**Exercise instructions**.
Your answer should consist of the lines in the data below that contain "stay".

★ ★ ★ ★

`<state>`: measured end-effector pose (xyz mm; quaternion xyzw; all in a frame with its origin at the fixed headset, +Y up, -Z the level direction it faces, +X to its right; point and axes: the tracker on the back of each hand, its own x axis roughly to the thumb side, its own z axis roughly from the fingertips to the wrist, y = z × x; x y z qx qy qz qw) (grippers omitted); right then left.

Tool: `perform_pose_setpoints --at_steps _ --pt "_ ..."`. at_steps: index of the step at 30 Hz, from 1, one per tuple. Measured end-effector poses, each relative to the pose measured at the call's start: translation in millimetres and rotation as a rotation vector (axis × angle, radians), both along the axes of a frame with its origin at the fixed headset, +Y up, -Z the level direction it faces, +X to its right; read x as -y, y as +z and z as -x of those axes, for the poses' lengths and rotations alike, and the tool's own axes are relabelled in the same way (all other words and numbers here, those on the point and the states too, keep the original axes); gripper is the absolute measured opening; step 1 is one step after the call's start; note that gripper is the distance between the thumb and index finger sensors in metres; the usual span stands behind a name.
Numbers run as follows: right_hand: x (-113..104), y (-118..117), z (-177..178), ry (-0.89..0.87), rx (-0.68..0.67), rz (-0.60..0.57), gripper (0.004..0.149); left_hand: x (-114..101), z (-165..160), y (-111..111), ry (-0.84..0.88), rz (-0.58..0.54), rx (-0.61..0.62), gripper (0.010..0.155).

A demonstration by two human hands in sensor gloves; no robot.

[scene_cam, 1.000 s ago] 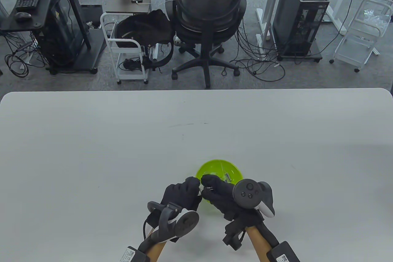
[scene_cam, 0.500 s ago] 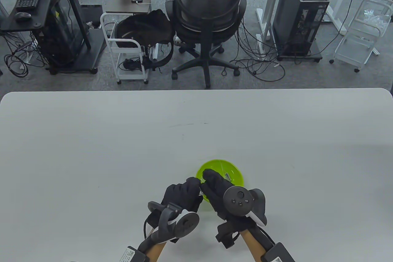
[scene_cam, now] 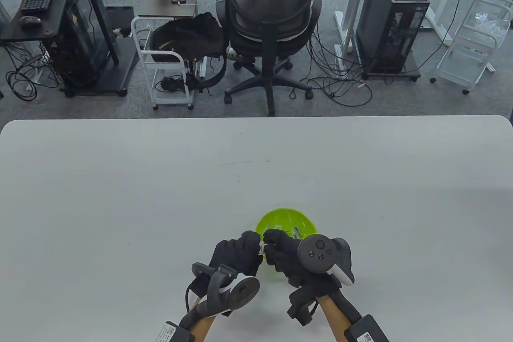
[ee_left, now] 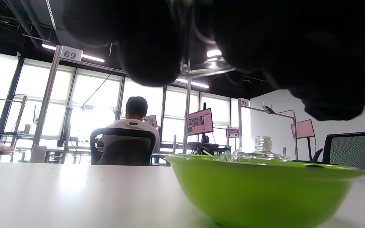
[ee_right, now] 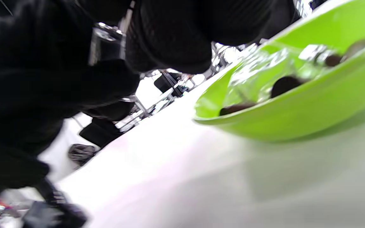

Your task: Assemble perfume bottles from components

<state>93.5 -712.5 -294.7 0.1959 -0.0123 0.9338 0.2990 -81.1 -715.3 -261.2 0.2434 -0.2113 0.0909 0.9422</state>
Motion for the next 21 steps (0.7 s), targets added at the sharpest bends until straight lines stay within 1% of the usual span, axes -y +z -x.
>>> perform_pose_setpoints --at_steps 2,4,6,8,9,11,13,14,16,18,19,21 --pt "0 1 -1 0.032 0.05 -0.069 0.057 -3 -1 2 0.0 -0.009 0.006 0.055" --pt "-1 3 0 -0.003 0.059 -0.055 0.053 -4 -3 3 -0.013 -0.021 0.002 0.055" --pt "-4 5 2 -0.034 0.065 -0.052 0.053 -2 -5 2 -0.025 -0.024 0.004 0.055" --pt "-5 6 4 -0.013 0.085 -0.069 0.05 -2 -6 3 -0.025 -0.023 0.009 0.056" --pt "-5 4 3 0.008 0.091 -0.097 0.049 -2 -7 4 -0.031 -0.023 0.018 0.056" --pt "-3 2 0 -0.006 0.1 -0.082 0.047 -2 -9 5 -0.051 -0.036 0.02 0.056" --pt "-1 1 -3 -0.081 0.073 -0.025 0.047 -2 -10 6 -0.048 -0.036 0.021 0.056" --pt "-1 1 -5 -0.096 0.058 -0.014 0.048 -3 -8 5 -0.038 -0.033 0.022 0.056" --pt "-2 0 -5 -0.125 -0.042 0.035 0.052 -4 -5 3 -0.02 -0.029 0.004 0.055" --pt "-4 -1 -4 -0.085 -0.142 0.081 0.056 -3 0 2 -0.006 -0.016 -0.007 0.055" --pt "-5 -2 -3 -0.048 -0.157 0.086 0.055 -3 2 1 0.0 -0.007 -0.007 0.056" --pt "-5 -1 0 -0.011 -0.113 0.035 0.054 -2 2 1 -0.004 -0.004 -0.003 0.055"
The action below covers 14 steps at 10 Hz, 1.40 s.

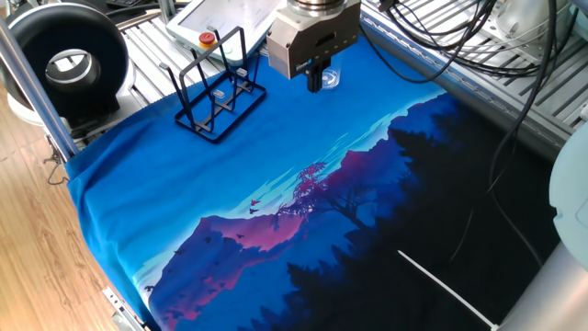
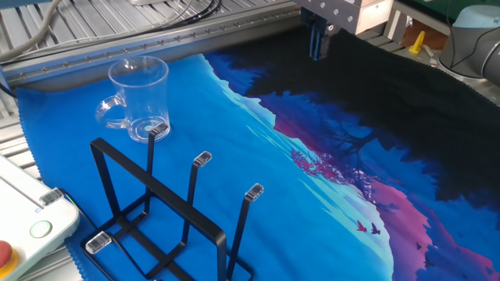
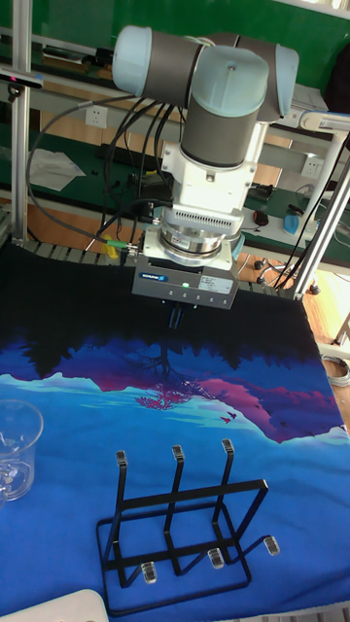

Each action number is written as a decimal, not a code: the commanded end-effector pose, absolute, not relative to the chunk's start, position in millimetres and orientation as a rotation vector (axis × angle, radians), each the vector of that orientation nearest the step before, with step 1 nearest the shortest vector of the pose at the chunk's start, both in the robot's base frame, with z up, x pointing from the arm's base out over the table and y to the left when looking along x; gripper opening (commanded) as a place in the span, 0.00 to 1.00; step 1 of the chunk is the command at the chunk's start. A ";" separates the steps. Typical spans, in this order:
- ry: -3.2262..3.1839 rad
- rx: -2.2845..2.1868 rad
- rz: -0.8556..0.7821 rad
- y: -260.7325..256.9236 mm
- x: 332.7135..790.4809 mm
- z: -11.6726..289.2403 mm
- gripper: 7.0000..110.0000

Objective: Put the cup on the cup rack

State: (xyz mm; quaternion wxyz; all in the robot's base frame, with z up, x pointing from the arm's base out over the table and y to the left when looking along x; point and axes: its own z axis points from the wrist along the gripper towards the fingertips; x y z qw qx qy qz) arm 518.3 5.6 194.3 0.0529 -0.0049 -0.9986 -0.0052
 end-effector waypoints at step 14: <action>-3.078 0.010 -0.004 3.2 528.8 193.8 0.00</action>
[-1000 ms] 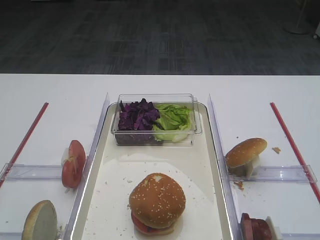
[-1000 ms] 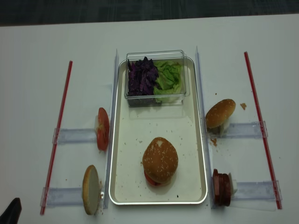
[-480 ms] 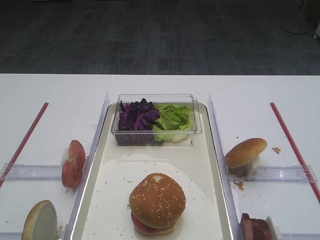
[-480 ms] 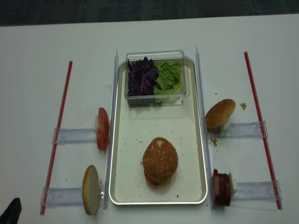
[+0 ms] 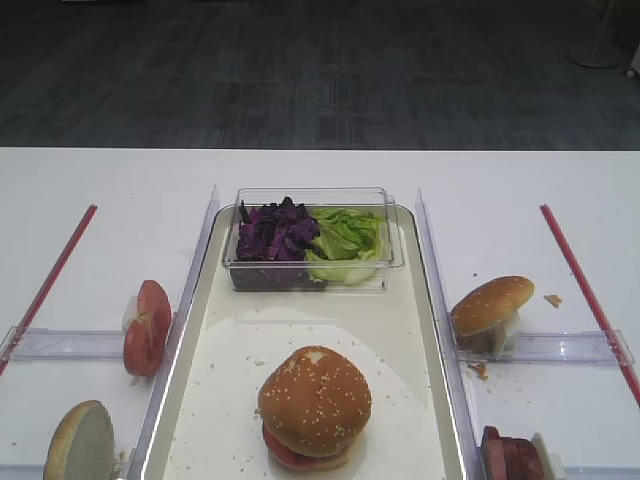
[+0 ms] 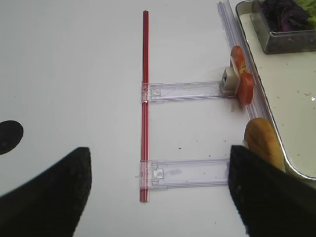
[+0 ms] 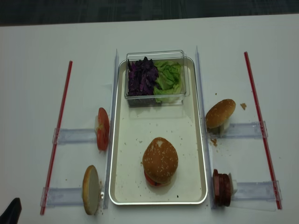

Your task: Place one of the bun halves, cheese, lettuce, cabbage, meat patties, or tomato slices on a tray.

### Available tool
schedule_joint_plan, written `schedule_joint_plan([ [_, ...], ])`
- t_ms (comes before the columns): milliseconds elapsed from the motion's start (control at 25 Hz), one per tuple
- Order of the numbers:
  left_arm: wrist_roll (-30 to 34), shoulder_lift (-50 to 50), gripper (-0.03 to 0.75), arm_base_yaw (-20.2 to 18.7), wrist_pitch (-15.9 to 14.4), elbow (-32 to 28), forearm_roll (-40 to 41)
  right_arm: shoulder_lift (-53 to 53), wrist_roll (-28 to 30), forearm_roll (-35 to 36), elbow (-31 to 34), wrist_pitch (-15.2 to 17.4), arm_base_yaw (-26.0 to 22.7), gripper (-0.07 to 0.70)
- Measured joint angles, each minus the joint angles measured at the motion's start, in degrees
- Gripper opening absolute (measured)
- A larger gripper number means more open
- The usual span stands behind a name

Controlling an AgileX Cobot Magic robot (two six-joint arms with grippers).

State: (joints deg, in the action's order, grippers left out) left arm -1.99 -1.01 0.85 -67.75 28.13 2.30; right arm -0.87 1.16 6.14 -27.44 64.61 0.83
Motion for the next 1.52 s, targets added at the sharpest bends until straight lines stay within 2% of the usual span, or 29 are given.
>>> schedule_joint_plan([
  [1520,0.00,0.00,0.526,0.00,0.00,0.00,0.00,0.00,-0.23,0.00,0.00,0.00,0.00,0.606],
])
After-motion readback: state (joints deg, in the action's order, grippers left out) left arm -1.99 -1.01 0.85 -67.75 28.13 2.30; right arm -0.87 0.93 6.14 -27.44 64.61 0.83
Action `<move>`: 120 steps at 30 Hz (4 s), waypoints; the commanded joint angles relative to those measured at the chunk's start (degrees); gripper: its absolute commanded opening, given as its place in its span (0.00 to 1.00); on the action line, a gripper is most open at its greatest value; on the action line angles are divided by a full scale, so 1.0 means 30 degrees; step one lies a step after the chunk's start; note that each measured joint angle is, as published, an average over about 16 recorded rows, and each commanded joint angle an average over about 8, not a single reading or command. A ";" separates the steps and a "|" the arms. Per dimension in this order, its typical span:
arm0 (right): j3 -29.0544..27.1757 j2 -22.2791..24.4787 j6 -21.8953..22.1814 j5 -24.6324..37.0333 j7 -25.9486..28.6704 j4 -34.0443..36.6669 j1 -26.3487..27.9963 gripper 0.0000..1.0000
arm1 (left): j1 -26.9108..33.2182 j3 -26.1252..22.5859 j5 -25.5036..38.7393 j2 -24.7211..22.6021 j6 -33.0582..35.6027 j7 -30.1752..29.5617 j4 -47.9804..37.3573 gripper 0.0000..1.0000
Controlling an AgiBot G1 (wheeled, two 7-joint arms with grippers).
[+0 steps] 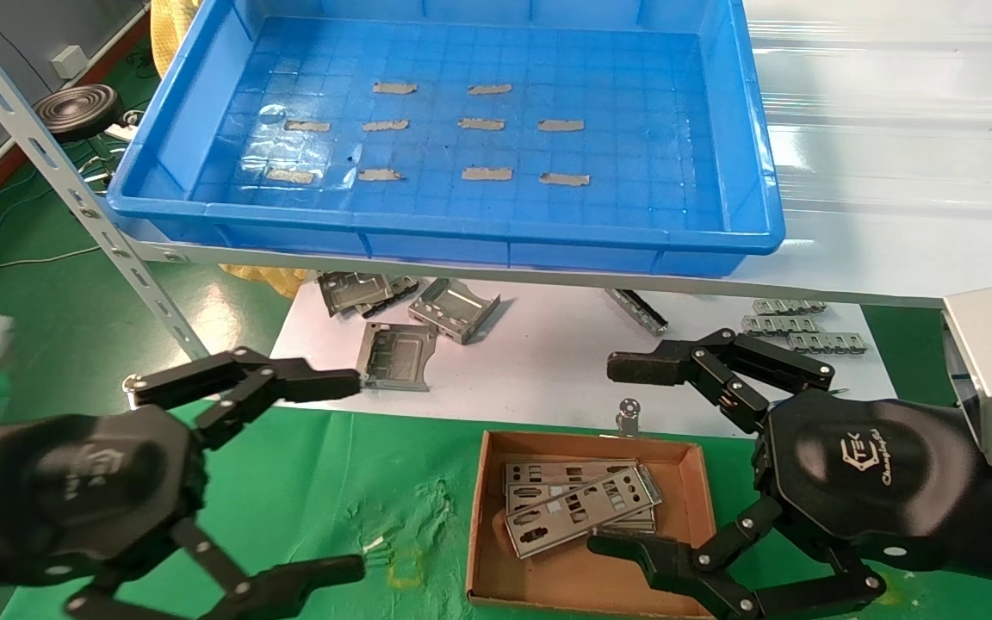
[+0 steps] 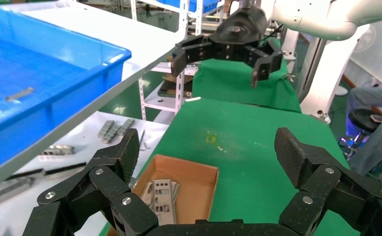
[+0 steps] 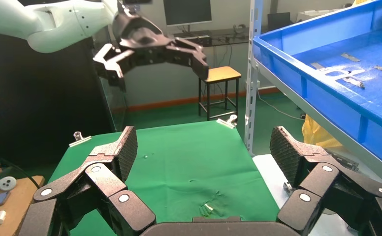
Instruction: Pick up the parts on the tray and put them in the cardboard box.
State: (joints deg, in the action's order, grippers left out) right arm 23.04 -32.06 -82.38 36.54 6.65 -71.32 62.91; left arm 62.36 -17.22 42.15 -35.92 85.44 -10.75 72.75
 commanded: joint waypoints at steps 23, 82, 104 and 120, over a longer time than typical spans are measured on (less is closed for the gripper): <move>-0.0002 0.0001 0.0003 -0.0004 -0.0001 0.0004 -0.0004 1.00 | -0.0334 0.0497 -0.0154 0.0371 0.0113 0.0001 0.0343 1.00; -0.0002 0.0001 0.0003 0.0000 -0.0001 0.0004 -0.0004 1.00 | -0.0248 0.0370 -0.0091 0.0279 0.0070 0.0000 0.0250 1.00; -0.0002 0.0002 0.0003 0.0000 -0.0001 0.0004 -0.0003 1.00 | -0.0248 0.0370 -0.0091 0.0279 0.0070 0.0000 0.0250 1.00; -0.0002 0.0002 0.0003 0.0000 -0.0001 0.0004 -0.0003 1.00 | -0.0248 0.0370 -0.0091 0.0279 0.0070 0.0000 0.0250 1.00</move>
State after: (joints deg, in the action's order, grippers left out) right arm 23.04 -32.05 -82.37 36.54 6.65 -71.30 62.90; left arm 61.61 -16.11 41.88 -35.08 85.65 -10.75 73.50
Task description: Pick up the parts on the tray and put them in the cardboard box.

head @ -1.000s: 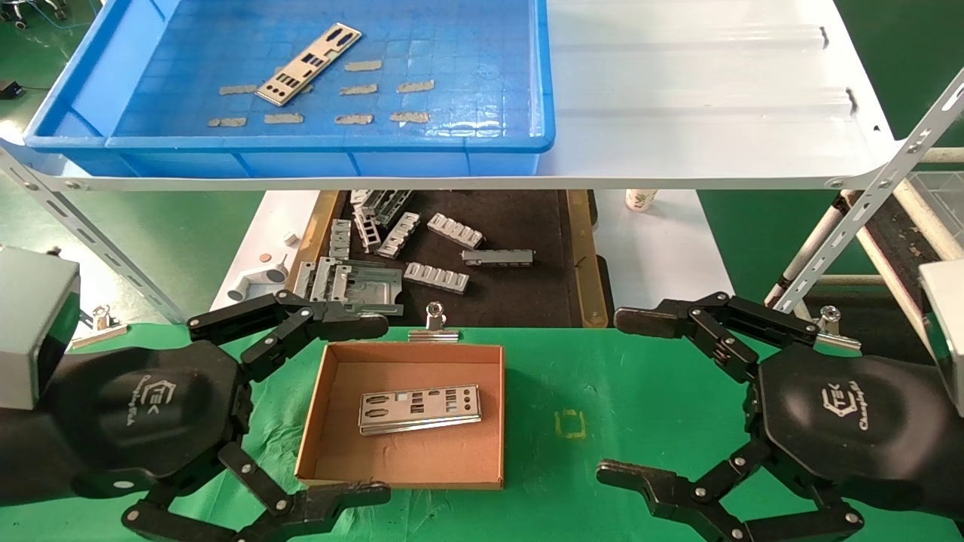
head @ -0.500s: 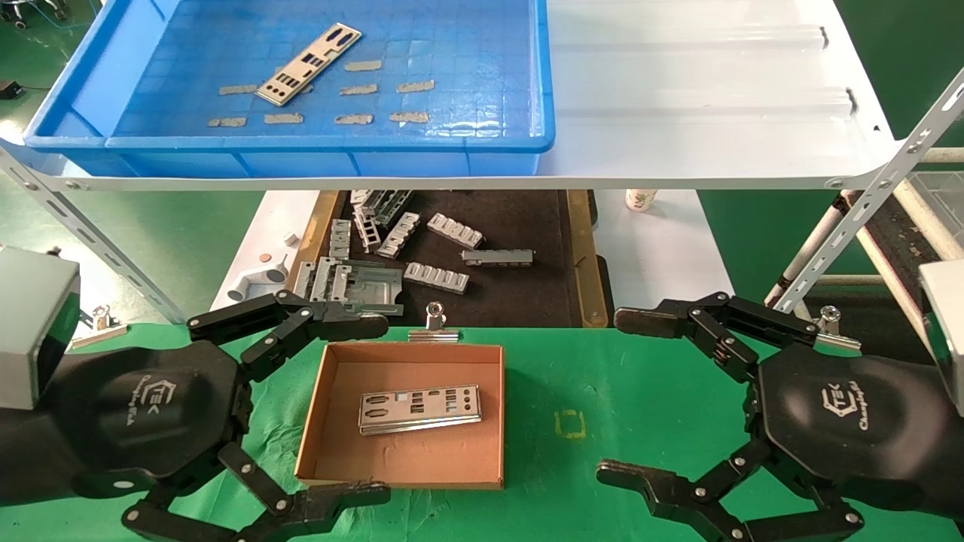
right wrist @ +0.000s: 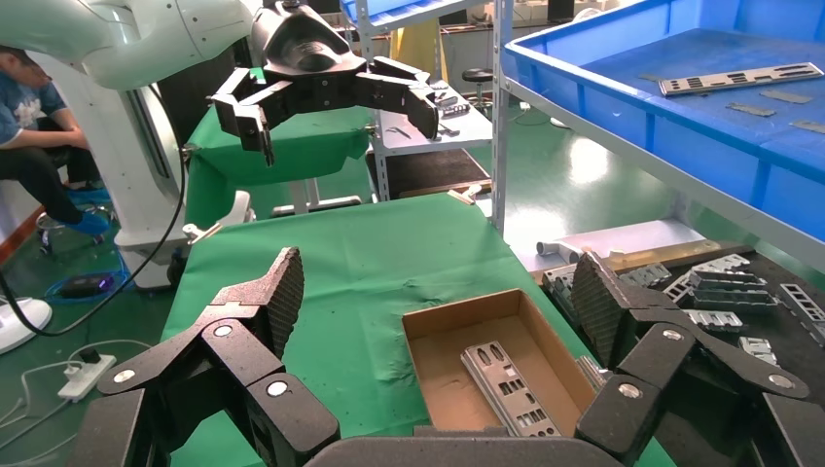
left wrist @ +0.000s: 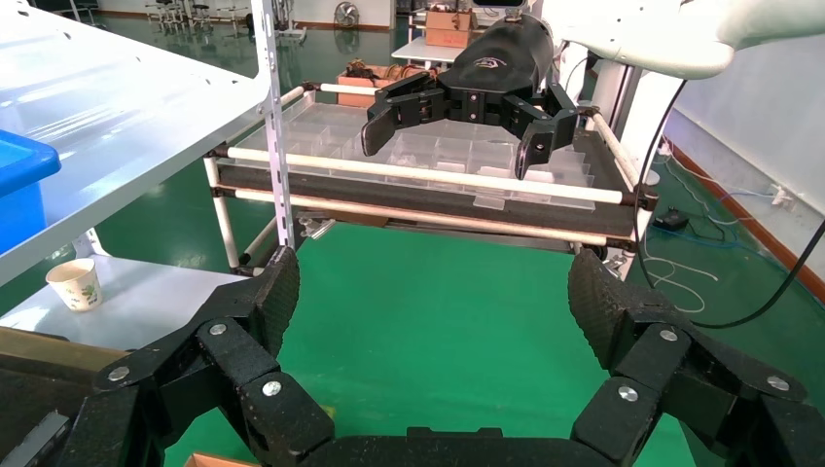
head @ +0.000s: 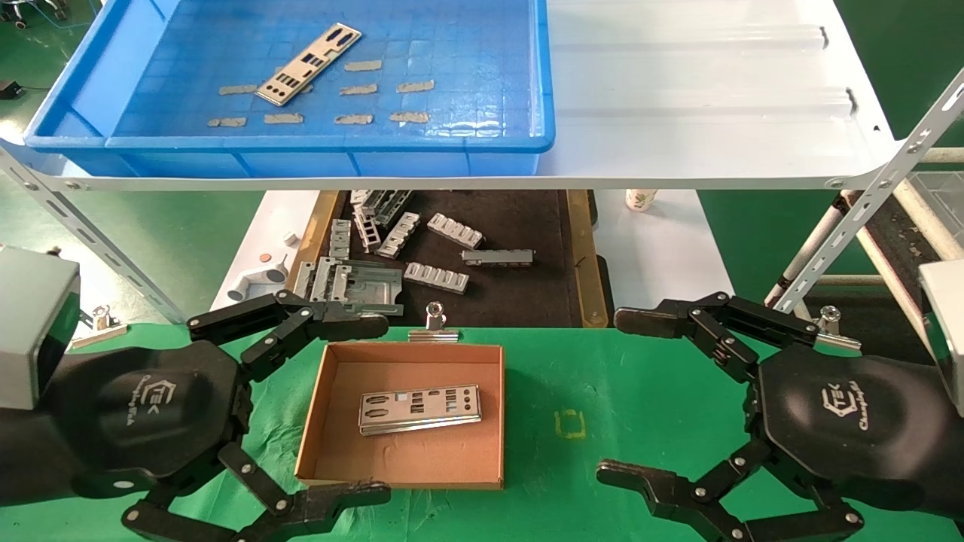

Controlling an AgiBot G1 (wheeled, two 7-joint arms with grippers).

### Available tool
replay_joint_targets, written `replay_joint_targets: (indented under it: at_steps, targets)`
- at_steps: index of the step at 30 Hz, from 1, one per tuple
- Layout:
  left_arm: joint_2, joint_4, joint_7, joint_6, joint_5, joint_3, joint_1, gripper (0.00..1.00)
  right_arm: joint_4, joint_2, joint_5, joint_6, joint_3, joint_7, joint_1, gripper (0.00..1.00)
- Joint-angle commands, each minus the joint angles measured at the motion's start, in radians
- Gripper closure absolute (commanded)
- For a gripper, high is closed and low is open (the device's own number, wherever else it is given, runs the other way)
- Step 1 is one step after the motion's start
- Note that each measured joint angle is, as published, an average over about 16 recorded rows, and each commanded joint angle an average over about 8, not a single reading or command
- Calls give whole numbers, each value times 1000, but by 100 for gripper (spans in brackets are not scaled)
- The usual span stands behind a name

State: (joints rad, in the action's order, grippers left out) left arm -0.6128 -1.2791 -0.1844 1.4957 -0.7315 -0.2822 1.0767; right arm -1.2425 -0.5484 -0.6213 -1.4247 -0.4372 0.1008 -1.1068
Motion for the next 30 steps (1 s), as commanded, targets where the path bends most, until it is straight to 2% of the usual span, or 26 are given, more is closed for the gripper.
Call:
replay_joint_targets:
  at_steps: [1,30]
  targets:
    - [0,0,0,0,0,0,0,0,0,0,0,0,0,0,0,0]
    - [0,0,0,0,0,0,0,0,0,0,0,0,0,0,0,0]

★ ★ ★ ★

**Solution to this task**.
Motion for the next 21 steps (0.7 s), targets added at the sharpest bends until straight lines stay within 1% of the usual span, axes -y +z -x.
Motion for the next 1.52 s, targets added at the sharpest bends until straight lines stay within 2% of the usual span, or 29 are given.

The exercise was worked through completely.